Après s’être spécialisé en chirurgie cardiovasculaire pédiatrique, Simone Speggiorin s’est offert une expérience anglo-saxonne d’abord à Boston puis à Londres.
De retour en Italie à 28 ans, le jeune médecin trouve toutes les portes fermées ou quasiment. « J’ai réussi le concours d’entrée à l’hôpital de Padoue mais je devais attendre trois ans avant d’obtenir un poste », relate Simone Speggiorin. Pour éviter cette longue attente, il repart à Londres au Great Ormond Street hospital, l’un des meilleurs hôpitaux pédiatriques au monde. « J’ai dû recommencer ma formation à zéro et refaire toute ma spécialisation. Au final, j’ai eu la chance d’apprendre mon métier aux côtés des meilleurs chirurgiens », affirme le praticien italien. À 37 ans, Simone Speggiorin ne regrette rien. Il travaille au Glenfield hospital de Leicester avec sa propre équipe et a déjà opéré plus de 500 enfants en quatre ans. Chaque été, il part en Inde pendant ses congés avec l’organisation humanitaire « Healing Little Hearts » pour soigner des enfants souffrant de graves malformations. L’Italie lui semble très loin désormais. « Mon pays n’est pas pour les jeunes. Nous n’avons aucune chance d’avenir. Quel gâchis ! », s’exclame-t-il, fataliste.

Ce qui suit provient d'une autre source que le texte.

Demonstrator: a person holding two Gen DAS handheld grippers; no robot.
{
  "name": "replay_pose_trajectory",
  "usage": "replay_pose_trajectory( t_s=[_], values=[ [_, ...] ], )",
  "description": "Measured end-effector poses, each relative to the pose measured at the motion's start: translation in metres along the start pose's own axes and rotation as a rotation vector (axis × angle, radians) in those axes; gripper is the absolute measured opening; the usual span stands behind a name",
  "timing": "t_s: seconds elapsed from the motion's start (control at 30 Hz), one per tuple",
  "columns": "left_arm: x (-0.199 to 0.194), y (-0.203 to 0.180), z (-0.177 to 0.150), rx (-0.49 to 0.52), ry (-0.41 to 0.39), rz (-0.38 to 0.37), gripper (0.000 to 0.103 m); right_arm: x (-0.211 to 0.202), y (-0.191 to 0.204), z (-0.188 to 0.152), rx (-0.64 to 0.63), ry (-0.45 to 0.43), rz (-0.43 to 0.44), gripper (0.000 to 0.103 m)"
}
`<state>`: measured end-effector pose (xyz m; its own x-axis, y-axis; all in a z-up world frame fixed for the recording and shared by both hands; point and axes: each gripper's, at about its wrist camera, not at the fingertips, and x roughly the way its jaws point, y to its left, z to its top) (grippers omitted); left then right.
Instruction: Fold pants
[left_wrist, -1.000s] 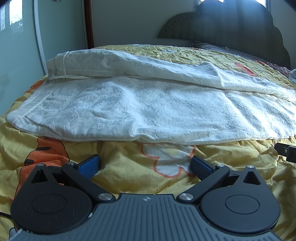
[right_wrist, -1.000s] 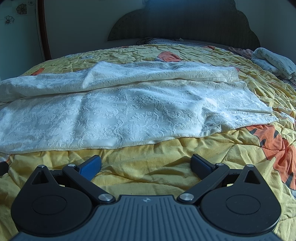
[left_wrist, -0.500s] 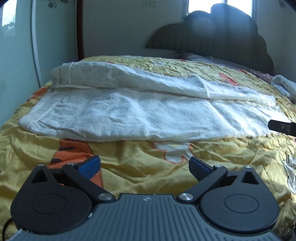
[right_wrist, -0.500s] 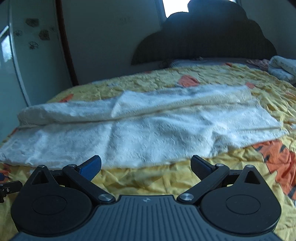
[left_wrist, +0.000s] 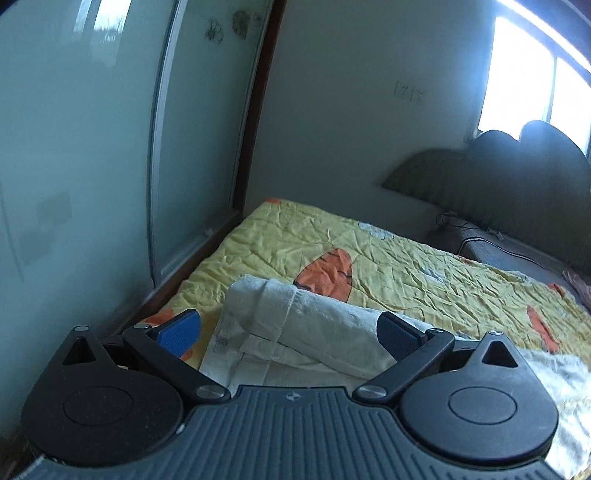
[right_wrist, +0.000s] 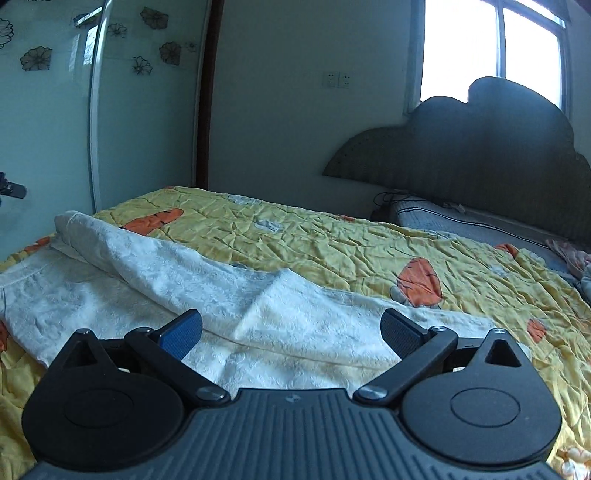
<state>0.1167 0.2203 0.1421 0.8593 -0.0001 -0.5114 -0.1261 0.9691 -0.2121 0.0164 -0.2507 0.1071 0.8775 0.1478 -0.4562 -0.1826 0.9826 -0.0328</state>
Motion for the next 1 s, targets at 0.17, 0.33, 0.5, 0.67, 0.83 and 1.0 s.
replay_pose_trajectory(
  t_s=[0.17,0.33,0.5,0.67,0.83,1.0],
  values=[
    [0.094,0.056,0.043,-0.265,0.238,-0.128,0.102,0.019,0.006,0.005,-0.012,0.015,0.039,0.103],
    [0.172,0.081,0.051,-0.354,0.406,-0.203,0.102,0.039,0.013,0.001,-0.033,0.05,0.058,0.103],
    [0.225,0.085,0.048,-0.339,0.518,-0.186,0.102,0.055,0.014,-0.004,-0.04,0.08,0.07,0.103],
    [0.252,0.071,0.048,-0.295,0.599,-0.22,0.1,0.071,0.011,-0.007,-0.02,0.102,0.08,0.103],
    [0.265,0.055,0.051,-0.181,0.621,-0.149,0.073,0.081,0.011,-0.01,-0.008,0.104,0.117,0.103],
    [0.259,0.035,0.052,-0.024,0.57,-0.107,0.014,0.083,0.008,-0.006,0.005,0.061,0.163,0.103]
  ],
)
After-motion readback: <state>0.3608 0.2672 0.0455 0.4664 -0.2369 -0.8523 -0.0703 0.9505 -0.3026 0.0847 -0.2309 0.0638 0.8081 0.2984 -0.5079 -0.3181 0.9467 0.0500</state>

Six fois plus de candidats à l’exil qu’en 2009
Comme lui, de plus en plus de jeunes médecins italiens décident chaque année de fuir la crise et l’obligation de se recycler pour éviter le chômage. Selon les chiffres publiés par l’association nationale des aides et des assistants hospitaliers (Anaao), 2 363 médecins transalpins ont demandé l’an dernier au ministère de la Santé une attestation de formation professionnelle et universitaire, document indispensable pour obtenir une équivalence à l’étranger. Ce chiffre ne tient pas compte des médecins qui s’expatrient en Amérique Latine ou en Afrique, deux continents où les attestations sont superflues. « En 2009, 396 médecins avaient demandé leur attestation. Ce chiffre a sextuplé » confie Carlo Palermo, vice-secrétaire d’Anaao. À l’étranger, les hôpitaux multiplient les appels du pied pour séduire les blouses blanches italiennes à la recherche d’un emploi. « Ils sont déjà formés donc cela fait des frais en moins pour les systèmes allemands, britanniques et français qui recherchent des jeunes médecins », résume Carlo Palermo.

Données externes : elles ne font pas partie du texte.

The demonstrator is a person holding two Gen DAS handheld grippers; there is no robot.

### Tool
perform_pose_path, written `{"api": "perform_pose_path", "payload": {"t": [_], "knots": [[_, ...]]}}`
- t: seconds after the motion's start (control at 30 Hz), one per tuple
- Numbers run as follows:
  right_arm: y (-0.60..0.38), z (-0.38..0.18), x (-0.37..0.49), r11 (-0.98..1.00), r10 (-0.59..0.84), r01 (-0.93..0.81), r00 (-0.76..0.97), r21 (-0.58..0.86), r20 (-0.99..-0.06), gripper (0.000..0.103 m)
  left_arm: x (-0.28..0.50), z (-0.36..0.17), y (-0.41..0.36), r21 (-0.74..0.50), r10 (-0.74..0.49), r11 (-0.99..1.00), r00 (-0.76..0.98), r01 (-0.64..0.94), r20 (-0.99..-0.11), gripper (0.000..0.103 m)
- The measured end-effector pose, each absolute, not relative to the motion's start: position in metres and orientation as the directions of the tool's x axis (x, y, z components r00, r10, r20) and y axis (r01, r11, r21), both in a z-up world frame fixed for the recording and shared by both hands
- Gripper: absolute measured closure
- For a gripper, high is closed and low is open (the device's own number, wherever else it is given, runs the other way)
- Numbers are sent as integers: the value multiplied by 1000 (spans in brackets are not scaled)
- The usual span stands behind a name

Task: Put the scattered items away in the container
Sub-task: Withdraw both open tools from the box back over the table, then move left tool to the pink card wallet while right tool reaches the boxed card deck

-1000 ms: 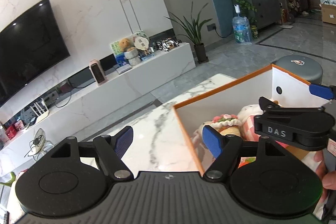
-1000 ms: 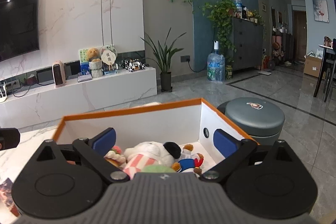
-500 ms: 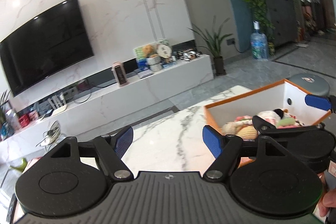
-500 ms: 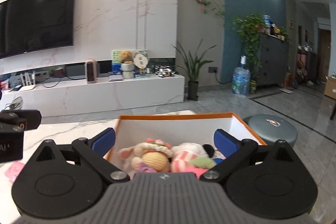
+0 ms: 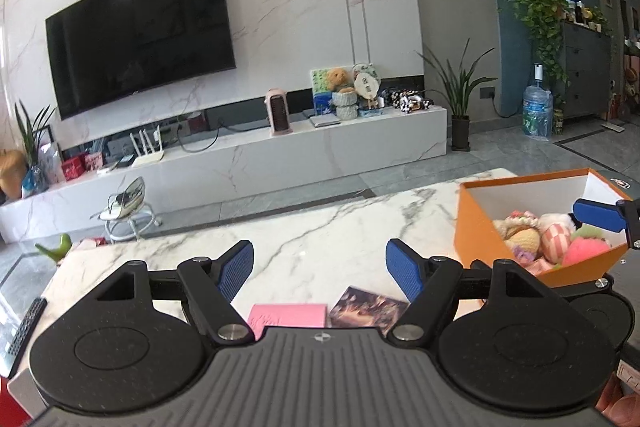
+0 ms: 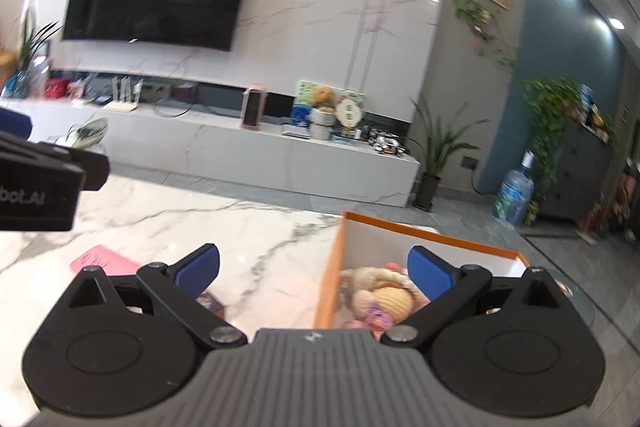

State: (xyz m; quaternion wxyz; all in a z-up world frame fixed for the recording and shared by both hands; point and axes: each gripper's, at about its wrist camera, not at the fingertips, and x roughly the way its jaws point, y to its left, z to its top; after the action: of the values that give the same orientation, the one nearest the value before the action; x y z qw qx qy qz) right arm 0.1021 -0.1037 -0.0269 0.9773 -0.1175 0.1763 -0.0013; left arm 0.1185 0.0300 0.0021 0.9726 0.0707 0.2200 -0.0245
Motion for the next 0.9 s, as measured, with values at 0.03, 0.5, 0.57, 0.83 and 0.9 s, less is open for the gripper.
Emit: {"api": "perform_pose_path", "payload": {"t": [0.03, 0.5, 0.57, 0.83, 0.9], "knots": [[-98, -28, 102, 969, -38, -51, 936, -243, -349, 2, 119, 0, 35, 119, -18, 990, 899, 78, -438, 17], [-43, -60, 118, 919, 8, -188, 888, -346, -461, 2, 136, -35, 93, 50, -20, 997, 846, 55, -533, 17], [-40, -65, 126, 917, 6, -196, 877, -347, -480, 2, 142, -42, 99, 43, -22, 998, 836, 54, -548, 17], [-31, -90, 159, 908, -7, -220, 842, -356, -540, 2, 170, -71, 111, 22, -29, 998, 792, 54, -610, 17], [-32, -96, 169, 912, -10, -221, 830, -346, -557, 2, 176, -79, 110, 24, -29, 998, 780, 56, -626, 17]]}}
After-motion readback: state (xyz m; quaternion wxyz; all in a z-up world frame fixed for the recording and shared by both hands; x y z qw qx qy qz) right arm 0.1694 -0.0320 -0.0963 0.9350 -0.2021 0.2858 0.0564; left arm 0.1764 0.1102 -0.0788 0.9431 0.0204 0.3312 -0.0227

Que faire pour éviter cette fuite des cerveaux ? « Il faut arrêter de réduire le budget de la santé, relancer les embauches gelées en cas de départ en retraite, augmenter les salaires. En bref, remodeler le système de santé italienne », estime le responsable du syndicat hospitalier. Pour remettre à plat les comptes publics, cinq mille postes de la fonction publique ont été gelés depuis 2009 dans la péninsule, notamment dans le secteur de la santé en pleine déliquescence. Les blouses blanches tirent souvent la sonnette d’alarme. « C’est magnifique, on a refait les urgences mais sans recruter de nouveaux médecins. Du coup, le service ne peut pas fonctionner à plein régime et les assurés sont pénalisés », analyse le Pr Umberto Passano, médecin à l’hôpital San Eugenio de Rome.